Is there a way to make it prettier or more concise?
fn toPtr(comptime T: type) fn (std.mem.Allocator, T) std.mem.Allocator.Error!*T {
return struct {
fn toPtr(allocator: std.mem.Allocator, value: T) std.mem.Allocator.Error!*T {
const result = try allocator.create(T);
result.* = value;
return result;
}
}.toPtr;
}
test "toPtr" {
const allocator = testing.failing_allocator;
const Foo = struct {
bar: u32,
baz: u32,
};
const conv = toPtr(Foo);
const value = Foo{ .bar = 10, .baz = 20 };
const ptr = conv(allocator, value);
try testing.expectEqual(value, ptr.*);
}
The error is because I’m missing a try, i.e.

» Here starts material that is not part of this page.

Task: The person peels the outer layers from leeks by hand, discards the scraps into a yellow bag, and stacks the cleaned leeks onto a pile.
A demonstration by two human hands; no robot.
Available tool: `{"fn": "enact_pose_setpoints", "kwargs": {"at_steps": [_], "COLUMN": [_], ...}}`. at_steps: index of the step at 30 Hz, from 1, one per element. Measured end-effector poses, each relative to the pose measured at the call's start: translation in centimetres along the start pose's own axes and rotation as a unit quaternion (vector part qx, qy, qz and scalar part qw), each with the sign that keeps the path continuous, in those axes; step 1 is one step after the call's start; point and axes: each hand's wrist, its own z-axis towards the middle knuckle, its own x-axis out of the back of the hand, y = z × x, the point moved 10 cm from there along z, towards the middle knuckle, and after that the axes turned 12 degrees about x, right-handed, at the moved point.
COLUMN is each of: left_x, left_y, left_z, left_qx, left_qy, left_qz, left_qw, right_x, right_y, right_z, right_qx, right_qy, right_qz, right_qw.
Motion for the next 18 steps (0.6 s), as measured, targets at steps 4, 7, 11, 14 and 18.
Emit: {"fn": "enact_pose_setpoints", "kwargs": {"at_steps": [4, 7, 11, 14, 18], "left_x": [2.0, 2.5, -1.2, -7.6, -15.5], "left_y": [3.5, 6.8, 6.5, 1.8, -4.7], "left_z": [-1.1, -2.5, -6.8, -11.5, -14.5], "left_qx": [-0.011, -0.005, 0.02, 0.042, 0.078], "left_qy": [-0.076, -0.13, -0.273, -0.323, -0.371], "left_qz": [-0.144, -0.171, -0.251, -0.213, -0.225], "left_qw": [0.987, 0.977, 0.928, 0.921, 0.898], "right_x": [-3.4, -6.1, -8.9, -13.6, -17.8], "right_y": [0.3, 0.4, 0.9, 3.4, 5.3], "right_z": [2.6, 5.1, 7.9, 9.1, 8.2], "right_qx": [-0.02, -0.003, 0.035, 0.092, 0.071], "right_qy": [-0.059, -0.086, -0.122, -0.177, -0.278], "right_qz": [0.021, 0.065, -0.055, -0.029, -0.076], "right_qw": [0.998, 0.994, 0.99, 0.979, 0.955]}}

const ptr = try conv(allocator, value);
Also, I was using the wrong allocator and not freeing memory, so the test should be
test "toPtr" {
const allocator = testing.allocator;
const Foo = struct {
bar: u32,
baz: u32,
};
const conv = toPtr(Foo);
const value = Foo{ .bar = 10, .baz = 20 };
const ptr = try conv(allocator, value);
defer allocator.destroy(ptr);
try testing.expectEqual(value, ptr.*);
}
Is there a more concise way to write toPtr, though? I tried to remove the explicit error set
fn toPtr(comptime T: type) fn (std.mem.Allocator, T) !*T {
return struct {
fn toPtr(allocator: std.mem.Allocator, value: T) !*T {
const result = try allocator.create(T);
result.* = value;
return result;
}
}.toPtr;
}
but then got this error
src/sleigh.zig:868:54: error: function type cannot have an inferred error set
fn toPtr(comptime T: type) fn (std.mem.Allocator, T) !*T {
You need to explicitly specify anyerror for a function type, you can omit it when declaring a function.
I think that’s the cleanest way to write a closure currently.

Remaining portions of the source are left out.